Here’s the way it is now: I am dead. I died of cancer at the age of 34. I never expected to die so young. And yet I’m happy here, in the land of the non-living, where I can remember that which I choose to, and forget what no longer seems important. It’s rather like standing at the edge of the ocean as I did not many years ago, with a black umbrella sheltering me from the spectacular sun, the sun that warms us, the sun that is the origin of all life.
Mark, the man in New York, would have told me to get to work on a new project, to forget the past. But I can’t. I’m no longer among the living, after all. I can only think of that day on the beach, when I knew I would die, and the swarm of black birds that seemed to cascade out from under my umbrella into the hot air, with fluttering wings and the promise of unexpected surprises. Like death, which came to me suddenly and decisively after a long illness, which came to me like the rush of feathers against a windowpane when a bird doesn’t realize that it can’t fly through the glass – death, which came to me like the soft flutter of a sweet angel bearing a gift from an unknown land.

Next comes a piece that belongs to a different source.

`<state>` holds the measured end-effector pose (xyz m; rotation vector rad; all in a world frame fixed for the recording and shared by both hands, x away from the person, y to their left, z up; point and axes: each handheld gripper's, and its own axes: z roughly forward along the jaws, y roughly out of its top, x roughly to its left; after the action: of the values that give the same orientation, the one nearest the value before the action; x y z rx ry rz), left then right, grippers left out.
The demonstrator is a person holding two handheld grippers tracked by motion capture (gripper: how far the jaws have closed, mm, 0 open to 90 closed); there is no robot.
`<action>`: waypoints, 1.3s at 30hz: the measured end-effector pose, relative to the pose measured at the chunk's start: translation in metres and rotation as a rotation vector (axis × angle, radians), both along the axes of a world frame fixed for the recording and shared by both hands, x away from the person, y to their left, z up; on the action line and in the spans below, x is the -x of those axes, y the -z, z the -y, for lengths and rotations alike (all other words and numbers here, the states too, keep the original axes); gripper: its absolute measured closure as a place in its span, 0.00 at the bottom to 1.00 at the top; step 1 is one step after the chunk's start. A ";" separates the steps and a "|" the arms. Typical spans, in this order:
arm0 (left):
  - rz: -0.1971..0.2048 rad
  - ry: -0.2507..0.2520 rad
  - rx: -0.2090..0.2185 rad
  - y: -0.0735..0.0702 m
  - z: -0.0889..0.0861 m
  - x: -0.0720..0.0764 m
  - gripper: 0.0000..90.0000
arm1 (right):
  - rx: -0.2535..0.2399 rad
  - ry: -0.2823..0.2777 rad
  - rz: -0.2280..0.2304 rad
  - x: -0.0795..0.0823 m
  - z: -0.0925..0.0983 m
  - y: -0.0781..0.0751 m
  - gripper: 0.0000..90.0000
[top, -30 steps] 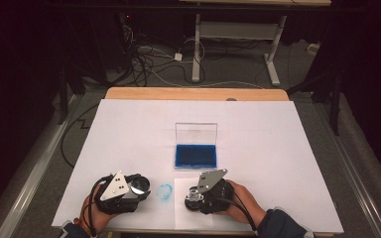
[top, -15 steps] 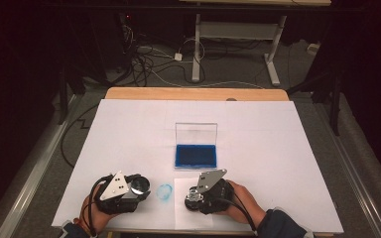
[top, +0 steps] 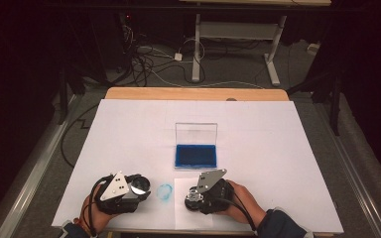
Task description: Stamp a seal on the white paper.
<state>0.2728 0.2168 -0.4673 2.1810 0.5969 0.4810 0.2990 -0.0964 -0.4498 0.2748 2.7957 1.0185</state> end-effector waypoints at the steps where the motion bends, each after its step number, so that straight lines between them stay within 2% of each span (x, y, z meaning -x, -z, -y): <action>1: 0.000 0.000 0.000 0.000 0.000 0.000 0.40 | -0.001 0.001 -0.001 0.000 0.000 0.000 0.63; 27: -0.004 0.005 -0.001 0.001 0.001 0.000 0.40 | 0.007 0.004 0.014 0.002 0.000 0.000 0.63; 30: -0.004 0.006 -0.003 0.001 0.001 0.000 0.40 | -0.007 0.014 -0.013 -0.002 0.001 -0.002 0.63; 33: -0.004 0.005 0.001 0.000 0.002 -0.001 0.40 | -0.092 0.027 -0.046 -0.005 0.007 -0.011 0.63; 36: -0.007 0.007 -0.003 0.001 0.003 -0.001 0.40 | -0.141 0.042 -0.017 -0.004 0.011 -0.025 0.63; 39: -0.007 0.007 -0.002 0.001 0.004 -0.001 0.40 | -0.165 0.051 0.003 -0.004 0.016 -0.034 0.63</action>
<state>0.2739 0.2127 -0.4681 2.1864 0.5921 0.4709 0.3025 -0.1119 -0.4162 0.3614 2.6902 1.2378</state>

It’s not so lonely here, in what you might call “Heaven,” as I’d anticipated. I have my spirits and the memory of loved ones and the remembrance of scorching sun falling on my face in the summer, when I walked along the beach and thought, “Well, it will all be over soon.” And when emotions get the best of me – for I did not leave emotions behind when I died – I think, “So – I’m at peace now. And I live on at least for a while in the memory of those who knew me, who don’t forget me and who perhaps forgive me for my rashness, my selfishness, and my insensitivity when I was among the living. Perhaps they can forgive all that, and just remember me as a girl who loved sunshine, and the sparkling sand, and – birds.”